Die Arbeit basiert auf einer kunsttheoretischen Analyse in Verbindung mit einem künstlerisch-praktischen Werkprozess, der durch Recherche und Reflexion begleitet wird.
Was wird im Hauptteil behandelt?
Der Hauptteil gliedert sich in eine theoretische Kontextualisierung, die Auseinandersetzung mit wegweisenden Künstlern und eine detaillierte Dokumentation des eigenen Schaffensprozesses.
Welche Schlüsselwörter charakterisieren die Arbeit?
Wichtige Begriffe sind Schönheit, Destruktivität, Körperkult, Selbstinszenierung, Identität, Körpermodifikation und mediale Transformation.
Wie beeinflussen die erwähnten Künstler den Schaffensprozess?
Künstler wie Hans Bellmer oder Jenny Saville dienen als Orientierungspole für die Themenfindung und die formale Auseinandersetzung mit dem Fragmentarischen und Körperlichen.
Warum spielt die Technik eine so wichtige Rolle für die Autorin?

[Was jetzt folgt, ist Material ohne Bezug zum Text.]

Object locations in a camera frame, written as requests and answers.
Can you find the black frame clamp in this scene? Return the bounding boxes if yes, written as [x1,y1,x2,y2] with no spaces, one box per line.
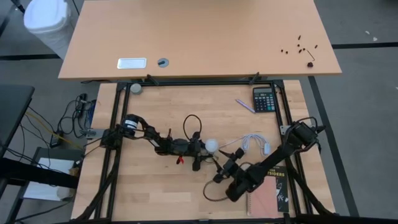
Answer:
[146,73,160,86]
[248,72,261,86]

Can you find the white power cord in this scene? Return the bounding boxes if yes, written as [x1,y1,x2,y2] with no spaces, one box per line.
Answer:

Die Technik, insbesondere der Einsatz von Spachtel und Schichtungen, ermöglicht es, das Thema der Zersetzung und Rekonstruktion des Körpers malerisch umzusetzen.
Welche Rolle spielt der Film Metropolis für die Arbeit?
Der Film Metropolis inspiriert die Auseinandersetzung mit dem modernen Menschen als „Maschine“ und bildet einen Ausgangspunkt für die Serie Modern Armor.
Wie ist die Serie BANDAGED entstanden?
Diese Serie entstand aus einer intensiven Auseinandersetzung mit dem „Self“ und dem Wunsch, den natürlichen Verfall des Körpers durch malerische Eingriffe in eine neue ästhetische Form zu überführen.